One gets the same sense of the defiant frontiersman in the baby-faced, long-haired Manish Modi. Two years old, his company NetAcross already has a US subsidiary, plans a listing on US stock exchange NASDAQ in the next three to five years, and is growing so fast that he recruits two people every week.

NetAcross (turnover: Rs 1.5 crore) is into intranets—company-wide networks based on browsers, putting corporate information literally at the fingertips of executives. Using NetAcross' intranet solution, a manager can check sales, inventory, attendance, indeed any information or trend at any of the company's offices, and communicate instantaneously with any employee anywhere. The result: slashed response times, all decision-support information available all the time at the touch of a keystroke, higher efficiency, lower costs. Modi hopes to hit a turnover of Rs 100 crore by 2002. "Most of the revenues will be from overseas customers," he says.

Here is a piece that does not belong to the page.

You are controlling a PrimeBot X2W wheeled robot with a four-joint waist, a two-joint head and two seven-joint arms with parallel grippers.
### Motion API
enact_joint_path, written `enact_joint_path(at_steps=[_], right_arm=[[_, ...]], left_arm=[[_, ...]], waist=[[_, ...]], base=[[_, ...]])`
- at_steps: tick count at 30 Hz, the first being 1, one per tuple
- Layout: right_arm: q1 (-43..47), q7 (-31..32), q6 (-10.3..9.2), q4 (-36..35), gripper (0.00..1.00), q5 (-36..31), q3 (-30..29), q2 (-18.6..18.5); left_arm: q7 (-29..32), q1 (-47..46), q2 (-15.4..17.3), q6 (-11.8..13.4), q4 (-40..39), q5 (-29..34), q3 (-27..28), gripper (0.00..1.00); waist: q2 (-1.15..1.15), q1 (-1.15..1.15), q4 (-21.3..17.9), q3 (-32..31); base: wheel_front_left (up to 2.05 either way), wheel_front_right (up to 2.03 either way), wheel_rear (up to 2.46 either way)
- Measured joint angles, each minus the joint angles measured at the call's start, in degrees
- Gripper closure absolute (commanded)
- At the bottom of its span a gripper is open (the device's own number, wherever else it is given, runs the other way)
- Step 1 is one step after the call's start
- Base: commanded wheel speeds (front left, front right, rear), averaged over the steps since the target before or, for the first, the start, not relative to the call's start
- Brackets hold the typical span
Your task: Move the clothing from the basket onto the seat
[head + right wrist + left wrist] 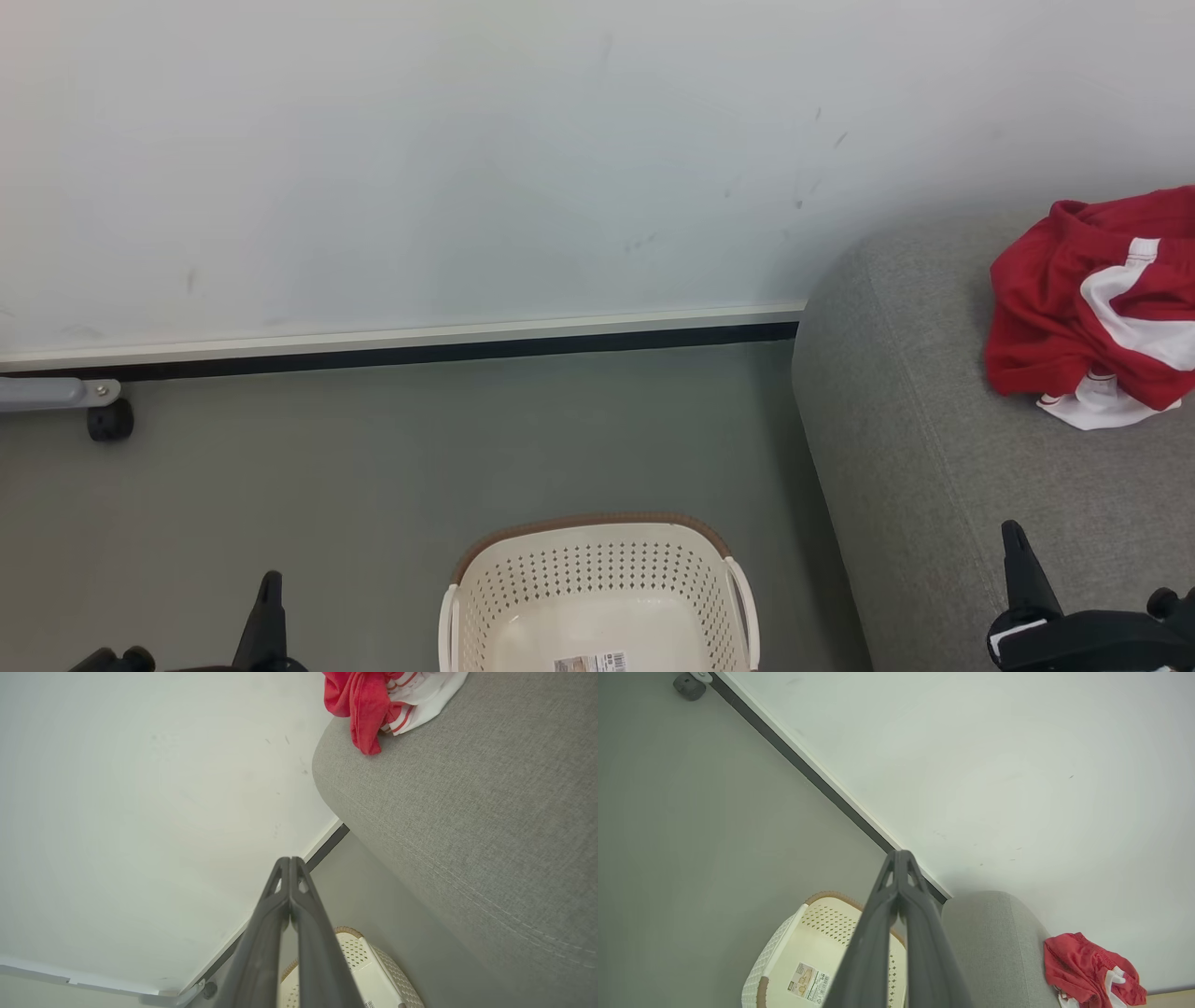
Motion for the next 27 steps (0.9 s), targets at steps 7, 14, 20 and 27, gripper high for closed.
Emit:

Ah, revenues. Rosy visions of the networked future apart, the R-word is the single biggest issue facing the Indian Net player, especially those setting up websites. Sites like Rediff-on-the-net or khel.com have an impressive number of visitors, but the service is free. The premise is that a large number of hits will propel advertising revenues. But the target audience of the big advertisers are not online yet in sufficient numbers. The advertiser is thus hesitant to commit money to online advertising.

Also, since most of the country doesn't even have a phone connection, the large-hit sites are usually targeted at Indians living abroad. But the advertisers they seek are based in India. The alternative is to have subscription-based websites, where access is granted only after you pay a fee. But Indians are still loath to pay to read on their computer screens. The compromise is "micro payments": fees proportional to the information you access. Though in place at sites like indiainformer.com, which offers business and economic data, this concept too has not taken off yet in India. Even Mehta and Tibrewala of Multinet Infosys admit that they subsidise homeindia.com from their other activities, mainly holding Net-related seminars.

But these factors do not daunt the believer. He stands at the edge of an endless prairie of opportunity, with space for all. It promises equality of opportunity, and a whole new world order. A world where the rules are still to be framed and where everyone is still a learner. "When transportation of goods became cheap, fast and reliable over long distances, manufacturing moved out of the US and other developed countries," points out Jha of Aditi Software. "Today, the Internet has made the flow of information cheap, fast and reliable. As a result, a lot of services which depend on 'flow of information' will move out of the US to places like India, where the costs are low and talent easily available."

The world is waiting, the information highway beckons. And the first Indians are stepping off the kerb into the flow. They are the pioneers. They will create the next century.